There is, however, another piece of version control information that you project will most likely need: the .gitignore file. Briefly, the purpose of this file is to tell Git which files should be ignored by the version control systems when, for instance, giving you the status of the modifications in the working directory or recursively adding files to be version-controlled. For example, if your project involves any kind of compilation, then you will want to ignore intermediate files such as object and dependency files, as well as the resulting executables and libraries. The .gitignore file allows you to list specific files as well as shell wildcards so ignoring object files (*.o) and libraries (*.a, *.so) anywhere in the project tree is a matter of adding the above wildcards to the top-level .gitignore file.

Things are more complicated with ignoring executables since they don’t have an extension. We could add each executable name into the top-level .gitignore file but that would require changing this file every time a new executable, such as a test or example, is added to the project. Plus it is easy to forget to add this information. Alternatively, we could create a sub-directory-specific .gitignore to ignore each executable. While this is the most commonly used approach, it eliminates the second advantage I mentioned above. Now, to create a source distribution we will need to find and remove the .gitignore files spread all over our source code tree.

If your project uses regular executable names, then you can still get away with a single .gitignore file. For example, in XSD/e all test and example executables are called driver. Besides that, there is just one more executable to ignore, xsde, the XSD/e compiler itself.

Another type of files that is hard to ignore using a single, top-level .gitignore file is auto-generated source code. For instance, in XSD/e each example and most of the tests compile XML Schema to C++. These generated C++ files are more numerous and have varying names so listing them in a single .gitignore file is not an option. The approach that I ended up implementing for XSD/e was to auto-generate .gitignore files from makefiles that produce executables or generated source code.

The first step in setting this up is adding .gitignore into the top-level .gitignore file. That’s right, we are telling Git to ignore .gitignore files since they will be auto-generated. Make sure that you add the top-level .gitignore file to the version control prior to making this change. Otherwise Git will ignore it as well.

Next we need to make sure .gitignore is generated whenever one of the files it ignores is made. This is actually the tricky part. Consider the following simple makefile:

all: hello
 
hello: hello.o
    $(CXX) -o $@ $^
 
hello.o: hello.cxx
    $(CXX) -c $< -o $@

Your initial idea might be to list .gitignore as a prerequisite of the all target:

all: hello .gitignore
 
.gitignore:
    @echo hello >$@
 
...
 

This approach has a number of drawbacks. First, if a user of your makefile invokes make with the hello target, then the executable will be built without .gitignore. The other drawback involves situations where a number of targets has already been made but some other target causes an error and make terminates without building .gitignore. Consider the following modification to our example that highlight this problem:

all: hello libhello.so .gitignore
 
hello: hello.o
    $(CXX) -o $@ $^
 
libhello.so: hello.o
    $(CXX) -shared -o $@ $^
 
hello.o: hello.cxx
    $(CXX) -c $< -o $@
 
.gitignore:
    @echo hello >$@

Here make may build the hello executable but may fail to build libhello.so, for example, because the object file was compiled without the -fPIC option.
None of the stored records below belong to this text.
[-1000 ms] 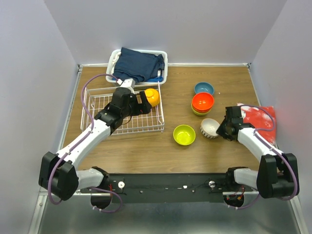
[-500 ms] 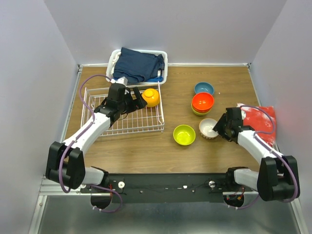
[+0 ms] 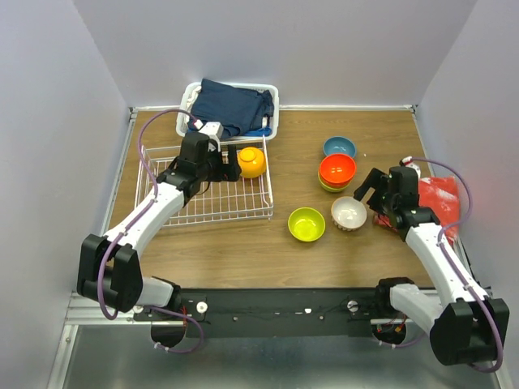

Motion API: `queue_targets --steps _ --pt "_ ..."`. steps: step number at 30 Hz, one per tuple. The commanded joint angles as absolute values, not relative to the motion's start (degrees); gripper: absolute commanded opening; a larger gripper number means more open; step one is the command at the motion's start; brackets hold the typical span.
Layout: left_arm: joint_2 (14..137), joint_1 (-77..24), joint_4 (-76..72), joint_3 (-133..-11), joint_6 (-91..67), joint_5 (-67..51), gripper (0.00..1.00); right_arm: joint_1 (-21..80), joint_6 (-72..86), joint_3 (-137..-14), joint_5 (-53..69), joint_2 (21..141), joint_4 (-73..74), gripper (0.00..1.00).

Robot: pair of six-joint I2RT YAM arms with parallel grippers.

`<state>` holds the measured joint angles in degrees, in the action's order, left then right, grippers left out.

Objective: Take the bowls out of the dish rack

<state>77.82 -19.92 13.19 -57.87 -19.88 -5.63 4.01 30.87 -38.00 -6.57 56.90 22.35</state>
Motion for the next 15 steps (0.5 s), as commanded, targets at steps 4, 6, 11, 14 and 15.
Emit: queue_targets --steps 4,6,11,14,15 --pt "79.18 -25.91 15.03 -62.13 8.48 2.89 0.99 3.96 25.67 -40.96 -4.57 53.09 24.87 1.00" --pt "79.80 -28.29 13.98 -62.05 12.99 7.44 0.99 4.04 25.49 -41.04 -4.13 52.74 24.96 1.00" --pt "83.58 -34.18 10.81 -61.79 27.74 12.56 0.99 4.04 24.96 -41.74 -3.69 52.38 25.22 1.00" --pt "86.65 -35.24 8.88 -62.14 31.63 14.85 0.99 3.96 24.88 -43.67 -4.39 52.12 26.63 1.00" --pt "87.18 -35.24 8.18 -62.05 33.29 15.03 0.99 3.96 24.70 -44.12 -4.48 51.95 26.80 1.00"
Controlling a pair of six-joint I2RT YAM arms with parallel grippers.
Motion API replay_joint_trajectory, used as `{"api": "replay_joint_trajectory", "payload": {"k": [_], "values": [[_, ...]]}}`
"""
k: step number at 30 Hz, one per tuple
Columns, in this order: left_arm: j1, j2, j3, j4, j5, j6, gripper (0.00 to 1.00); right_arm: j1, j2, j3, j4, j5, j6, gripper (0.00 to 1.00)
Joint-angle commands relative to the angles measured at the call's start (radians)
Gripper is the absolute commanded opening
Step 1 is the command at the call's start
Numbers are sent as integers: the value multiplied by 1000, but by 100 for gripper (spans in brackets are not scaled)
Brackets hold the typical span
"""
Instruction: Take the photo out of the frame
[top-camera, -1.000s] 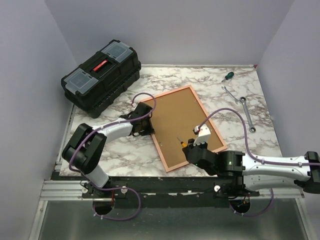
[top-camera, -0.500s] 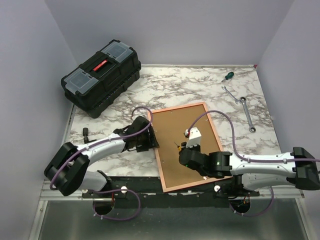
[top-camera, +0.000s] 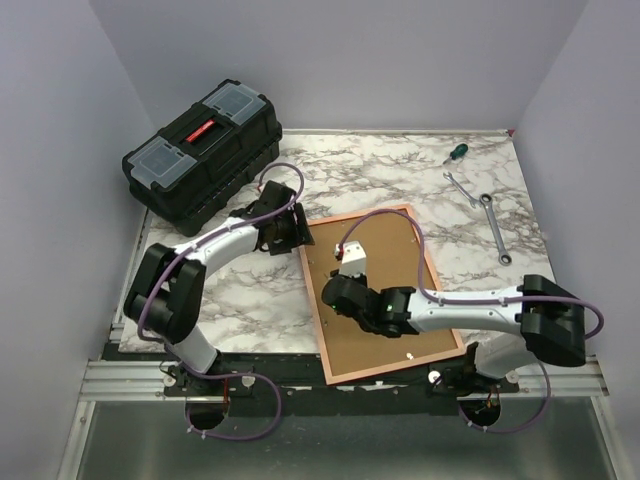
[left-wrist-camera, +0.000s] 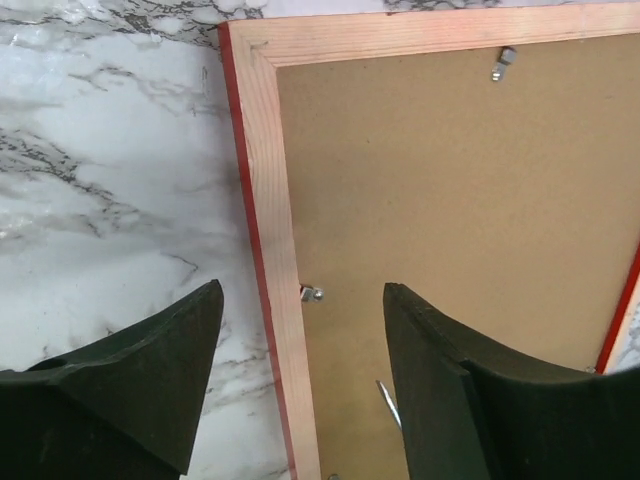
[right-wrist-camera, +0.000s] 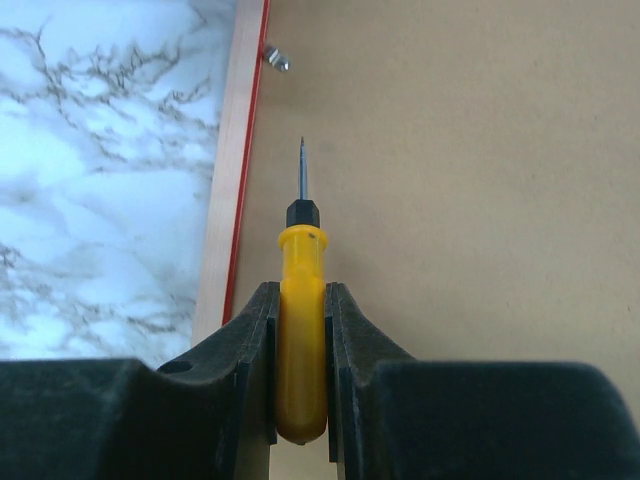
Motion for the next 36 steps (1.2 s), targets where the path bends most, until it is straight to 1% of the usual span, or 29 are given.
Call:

It seems that to make this bullet-proof we need to make sure the .gitignore file is built before any target that it’s meant to ignore. The straightforward approach of making .gitignore a prerequisite of such targets doesn’t work because .gitignore will then be passed as a source to the commands that build these targets. In our case, .gitignore will be passed as part of $^ to the C++ compiler which will most likely cause a failure. In this simple case we could work around the problem by replacing $^ with hello.o. This fix, however, does not scale to any real-world build system, especially if pattern rules are used.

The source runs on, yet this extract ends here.